(Exercise details): In your copy, reproduce the entries exactly as they are, minus the images.

================================

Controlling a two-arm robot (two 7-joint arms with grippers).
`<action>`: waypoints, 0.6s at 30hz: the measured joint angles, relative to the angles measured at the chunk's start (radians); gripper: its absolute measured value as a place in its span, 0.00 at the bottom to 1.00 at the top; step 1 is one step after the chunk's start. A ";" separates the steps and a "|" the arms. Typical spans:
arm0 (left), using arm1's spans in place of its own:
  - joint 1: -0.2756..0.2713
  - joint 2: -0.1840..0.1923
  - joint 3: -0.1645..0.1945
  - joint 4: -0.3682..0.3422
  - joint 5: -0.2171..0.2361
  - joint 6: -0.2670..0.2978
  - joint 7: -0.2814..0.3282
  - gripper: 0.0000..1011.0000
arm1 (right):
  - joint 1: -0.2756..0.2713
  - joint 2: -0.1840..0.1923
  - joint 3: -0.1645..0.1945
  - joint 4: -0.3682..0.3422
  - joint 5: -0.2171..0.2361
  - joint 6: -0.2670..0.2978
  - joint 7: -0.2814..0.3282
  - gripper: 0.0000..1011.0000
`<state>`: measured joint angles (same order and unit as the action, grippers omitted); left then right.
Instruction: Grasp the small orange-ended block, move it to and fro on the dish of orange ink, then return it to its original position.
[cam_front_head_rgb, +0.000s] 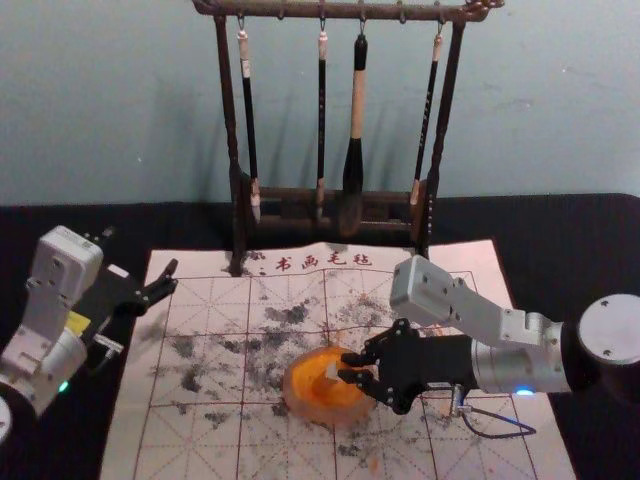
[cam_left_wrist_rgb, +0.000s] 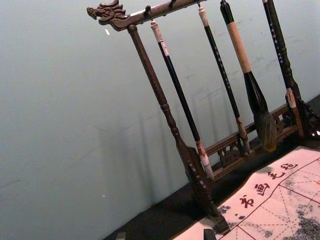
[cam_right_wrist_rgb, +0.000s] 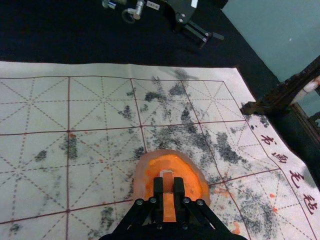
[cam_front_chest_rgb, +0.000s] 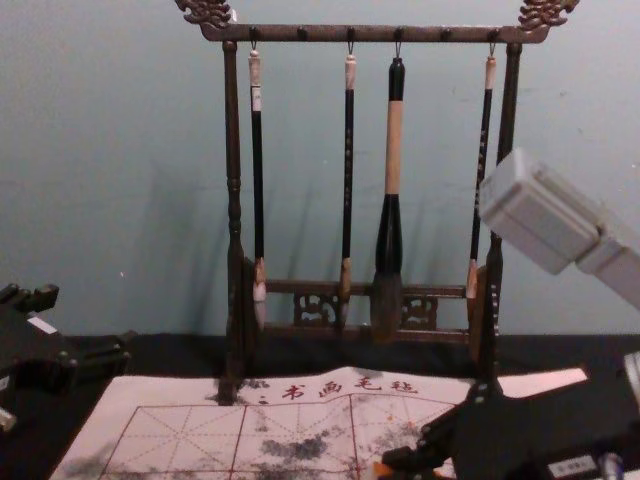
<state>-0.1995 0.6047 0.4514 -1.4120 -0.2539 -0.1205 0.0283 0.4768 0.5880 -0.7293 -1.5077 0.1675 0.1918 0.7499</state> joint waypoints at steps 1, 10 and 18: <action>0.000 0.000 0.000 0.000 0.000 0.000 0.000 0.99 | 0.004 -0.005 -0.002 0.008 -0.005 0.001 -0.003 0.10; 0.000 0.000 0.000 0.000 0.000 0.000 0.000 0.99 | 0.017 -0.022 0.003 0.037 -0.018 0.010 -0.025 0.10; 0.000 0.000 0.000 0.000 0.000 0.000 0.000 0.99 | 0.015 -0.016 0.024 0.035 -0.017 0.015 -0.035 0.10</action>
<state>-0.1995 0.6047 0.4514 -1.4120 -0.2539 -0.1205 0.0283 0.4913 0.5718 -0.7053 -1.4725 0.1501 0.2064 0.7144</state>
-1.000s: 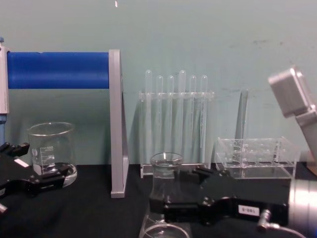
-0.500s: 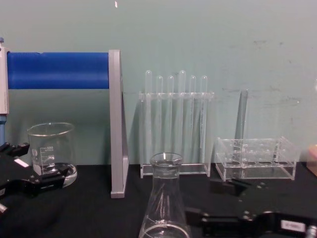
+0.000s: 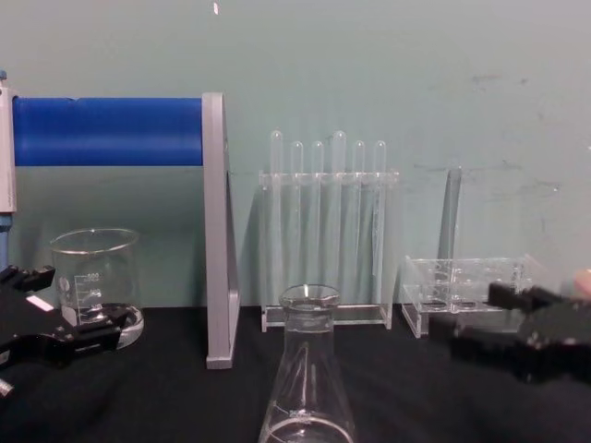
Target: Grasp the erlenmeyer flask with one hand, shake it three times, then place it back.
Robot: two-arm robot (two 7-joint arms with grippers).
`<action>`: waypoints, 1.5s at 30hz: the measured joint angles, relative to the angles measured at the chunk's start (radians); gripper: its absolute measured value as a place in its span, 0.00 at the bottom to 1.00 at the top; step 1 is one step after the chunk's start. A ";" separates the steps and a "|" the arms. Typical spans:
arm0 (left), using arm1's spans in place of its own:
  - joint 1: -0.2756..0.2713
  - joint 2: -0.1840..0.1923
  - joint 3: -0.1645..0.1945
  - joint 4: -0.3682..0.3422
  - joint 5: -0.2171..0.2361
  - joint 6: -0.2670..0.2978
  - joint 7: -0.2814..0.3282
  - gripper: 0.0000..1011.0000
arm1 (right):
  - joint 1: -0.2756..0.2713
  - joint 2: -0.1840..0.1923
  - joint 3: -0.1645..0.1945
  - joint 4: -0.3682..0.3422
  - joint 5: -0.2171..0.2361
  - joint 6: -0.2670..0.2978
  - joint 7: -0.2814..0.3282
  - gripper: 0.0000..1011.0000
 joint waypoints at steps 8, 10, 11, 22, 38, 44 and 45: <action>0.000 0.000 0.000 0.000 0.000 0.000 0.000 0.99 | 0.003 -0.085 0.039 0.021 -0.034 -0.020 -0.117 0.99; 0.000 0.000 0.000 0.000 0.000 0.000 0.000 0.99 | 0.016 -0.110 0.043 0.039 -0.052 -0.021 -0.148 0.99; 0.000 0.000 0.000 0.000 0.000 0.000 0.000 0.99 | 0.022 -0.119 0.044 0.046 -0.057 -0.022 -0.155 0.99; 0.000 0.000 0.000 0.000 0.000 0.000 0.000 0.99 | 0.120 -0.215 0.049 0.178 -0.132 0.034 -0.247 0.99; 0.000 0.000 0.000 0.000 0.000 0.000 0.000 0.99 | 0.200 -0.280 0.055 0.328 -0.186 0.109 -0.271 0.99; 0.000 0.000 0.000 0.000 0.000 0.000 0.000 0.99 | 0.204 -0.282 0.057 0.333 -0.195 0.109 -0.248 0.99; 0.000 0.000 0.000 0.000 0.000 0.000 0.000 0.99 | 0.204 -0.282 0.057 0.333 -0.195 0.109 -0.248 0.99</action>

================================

(Solved exercise):
Controlling a two-arm robot (two 7-joint arms with grippers).
`<action>`: waypoints, 0.6s at 30hz: the measured joint angles, relative to the angles measured at the chunk's start (radians); gripper: its absolute measured value as a place in its span, 0.00 at the bottom to 1.00 at the top; step 1 is one step after the chunk's start. A ";" separates the steps and a "|" the arms. Typical spans:
arm0 (left), using arm1's spans in place of its own:
  - joint 1: -0.2756..0.2713
  - joint 2: -0.1840..0.1923
  - joint 3: -0.1645..0.1945
  - joint 4: -0.3682..0.3422
  - joint 5: -0.2171..0.2361
  - joint 6: -0.2670..0.2978
  - joint 7: -0.2814..0.3282
  - gripper: 0.0000..1011.0000
arm1 (right):
  - joint 1: -0.2756..0.2713
  - joint 2: -0.1840..0.1923
  - joint 3: -0.1645..0.1945
  - joint 4: -0.3682..0.3422
  - joint 5: -0.2171..0.2361
  - joint 6: -0.2670..0.2978
  - joint 7: -0.2814..0.3282
  - gripper: 0.0000..1011.0000
`<state>`: measured joint angles (same order and unit as the action, grippers omitted); left then right.
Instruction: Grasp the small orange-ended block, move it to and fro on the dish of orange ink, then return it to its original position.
[cam_front_head_rgb, +0.000s] 
[cam_left_wrist_rgb, +0.000s] 
[cam_right_wrist_rgb, +0.000s] 
[cam_front_chest_rgb, +0.000s] 
<state>-0.1995 0.6047 0.4514 -1.4120 -0.2539 -0.1205 0.0283 0.4768 0.5880 -0.7293 -1.5077 0.1675 0.1918 0.7499</state> joint waypoints at steps 1, 10 and 18: <action>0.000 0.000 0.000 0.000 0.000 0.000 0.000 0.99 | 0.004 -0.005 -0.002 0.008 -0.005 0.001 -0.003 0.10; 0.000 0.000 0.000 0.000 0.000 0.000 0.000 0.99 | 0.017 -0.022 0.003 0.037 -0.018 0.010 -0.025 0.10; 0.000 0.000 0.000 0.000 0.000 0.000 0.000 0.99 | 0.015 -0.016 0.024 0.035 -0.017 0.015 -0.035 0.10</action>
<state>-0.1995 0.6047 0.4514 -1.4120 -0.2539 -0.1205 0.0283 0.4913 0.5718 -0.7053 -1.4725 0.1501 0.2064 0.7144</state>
-1.000s: 
-0.500s: 
+0.000s: 
Target: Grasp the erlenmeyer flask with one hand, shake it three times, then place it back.
Robot: two-arm robot (two 7-joint arms with grippers).
`<action>`: waypoints, 1.5s at 30hz: the measured joint angles, relative to the angles measured at the chunk's start (radians); gripper: its absolute measured value as a place in its span, 0.00 at the bottom to 1.00 at the top; step 1 is one step after the chunk's start. A ";" separates the steps and a "|" the arms. Typical spans:
arm0 (left), using arm1's spans in place of its own:
  - joint 1: -0.2756..0.2713
  - joint 2: -0.1840..0.1923
  - joint 3: -0.1645..0.1945
  - joint 4: -0.3682..0.3422
  - joint 5: -0.2171..0.2361
  - joint 6: -0.2670..0.2978
  - joint 7: -0.2814..0.3282
  - gripper: 0.0000..1011.0000
arm1 (right):
  - joint 1: -0.2756..0.2713
  - joint 2: -0.1840..0.1923
  - joint 3: -0.1645..0.1945
  - joint 4: -0.3682..0.3422
  - joint 5: -0.2171..0.2361
  - joint 6: -0.2670..0.2978
  - joint 7: -0.2814..0.3282
  - gripper: 0.0000..1011.0000
 joint waypoints at steps 8, 10, 11, 22, 38, 44 and 45: <action>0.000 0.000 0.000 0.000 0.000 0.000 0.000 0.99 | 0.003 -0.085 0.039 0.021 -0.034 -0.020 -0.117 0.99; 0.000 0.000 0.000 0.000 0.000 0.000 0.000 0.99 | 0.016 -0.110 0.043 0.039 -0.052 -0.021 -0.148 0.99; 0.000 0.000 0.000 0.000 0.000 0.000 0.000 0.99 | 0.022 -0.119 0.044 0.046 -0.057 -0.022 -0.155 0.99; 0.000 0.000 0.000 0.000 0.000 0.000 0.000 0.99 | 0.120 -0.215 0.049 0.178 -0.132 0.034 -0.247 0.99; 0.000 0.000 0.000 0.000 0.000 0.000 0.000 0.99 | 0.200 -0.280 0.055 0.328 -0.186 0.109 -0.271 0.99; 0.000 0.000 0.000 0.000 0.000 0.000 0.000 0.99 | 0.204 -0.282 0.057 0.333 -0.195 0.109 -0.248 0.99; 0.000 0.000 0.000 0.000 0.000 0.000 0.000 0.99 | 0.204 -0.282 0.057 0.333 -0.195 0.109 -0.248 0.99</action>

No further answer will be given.